Profits at Royal Dutch Shell soared by 18 per cent to $3.5bn (£2.2bn) in the third quarter thanks to rising production and sharp rises in the oil price.
The Anglo-Dutch group's booming profits were announced just hours before its rival Exxon outlined net income up by 55 per cent to $7.4bn, as oil majors around the world reaped the benefit from the 12 per cent year-on-year hike in oil prices.
Shell's underlying profits – stripping out one-off items – shot up by an eye-watering 88 per cent to $4.9bn, the company said yesterday, underpinned by a 5 per cent rise in production and sales of liquefied natural gas up by 22 per cent.

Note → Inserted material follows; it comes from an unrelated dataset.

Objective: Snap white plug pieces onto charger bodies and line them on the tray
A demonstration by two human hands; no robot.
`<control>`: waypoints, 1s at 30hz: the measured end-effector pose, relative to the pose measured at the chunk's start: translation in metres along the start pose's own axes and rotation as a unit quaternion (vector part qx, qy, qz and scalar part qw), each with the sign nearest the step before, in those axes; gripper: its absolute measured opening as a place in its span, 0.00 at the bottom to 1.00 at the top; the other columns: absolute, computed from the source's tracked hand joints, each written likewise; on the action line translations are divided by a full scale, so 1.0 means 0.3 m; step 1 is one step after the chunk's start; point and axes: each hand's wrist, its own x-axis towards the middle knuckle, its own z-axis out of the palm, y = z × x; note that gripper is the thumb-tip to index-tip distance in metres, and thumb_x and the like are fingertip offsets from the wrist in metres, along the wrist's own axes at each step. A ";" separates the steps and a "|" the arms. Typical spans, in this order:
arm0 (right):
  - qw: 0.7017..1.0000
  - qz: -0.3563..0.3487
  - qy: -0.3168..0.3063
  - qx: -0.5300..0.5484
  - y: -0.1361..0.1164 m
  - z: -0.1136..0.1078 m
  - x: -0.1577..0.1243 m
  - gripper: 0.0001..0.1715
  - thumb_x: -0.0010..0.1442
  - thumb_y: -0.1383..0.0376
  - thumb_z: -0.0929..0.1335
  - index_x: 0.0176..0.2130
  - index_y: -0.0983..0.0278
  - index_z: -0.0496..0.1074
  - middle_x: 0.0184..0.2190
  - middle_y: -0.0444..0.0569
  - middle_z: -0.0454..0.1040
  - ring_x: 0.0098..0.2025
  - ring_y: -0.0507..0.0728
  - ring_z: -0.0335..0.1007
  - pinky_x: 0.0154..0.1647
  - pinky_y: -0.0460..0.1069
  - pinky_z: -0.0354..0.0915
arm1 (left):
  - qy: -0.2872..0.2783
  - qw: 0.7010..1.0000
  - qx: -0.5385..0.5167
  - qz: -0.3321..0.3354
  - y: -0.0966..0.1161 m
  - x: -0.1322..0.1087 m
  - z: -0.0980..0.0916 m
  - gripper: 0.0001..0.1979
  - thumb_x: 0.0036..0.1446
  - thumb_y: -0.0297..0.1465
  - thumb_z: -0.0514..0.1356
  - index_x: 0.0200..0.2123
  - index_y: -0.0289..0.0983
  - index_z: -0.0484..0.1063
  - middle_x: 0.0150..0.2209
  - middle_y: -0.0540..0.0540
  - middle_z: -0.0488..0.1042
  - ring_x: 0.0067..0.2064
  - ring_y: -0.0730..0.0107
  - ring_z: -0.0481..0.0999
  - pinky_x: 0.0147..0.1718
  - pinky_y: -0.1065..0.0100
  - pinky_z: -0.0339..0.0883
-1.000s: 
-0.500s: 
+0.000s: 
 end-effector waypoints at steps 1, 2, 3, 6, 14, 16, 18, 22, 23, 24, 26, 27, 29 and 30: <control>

The chief executive Peter Voser said: "Our results have rebounded substantially from year-ago levels, driven by some improvement in industry conditions, and Shell's strategy."
The company is in "a delivery window for new growth," Mr Voser said, pointing to new production at the Jackpine oil sands mine and investment decisions on new deep water projects in the Gulf of Mexico and Brazil.
"We are making good progress against our targets, and there is more to come from Shell," Mr Voser said.
Shell is also cuttings its internal costs and selling off less profitable businesses, particularly in its refining and marketing arm. The group has already sold $2bn-worth of assets this year and plans to offload another $6bn-worth by the end of the year.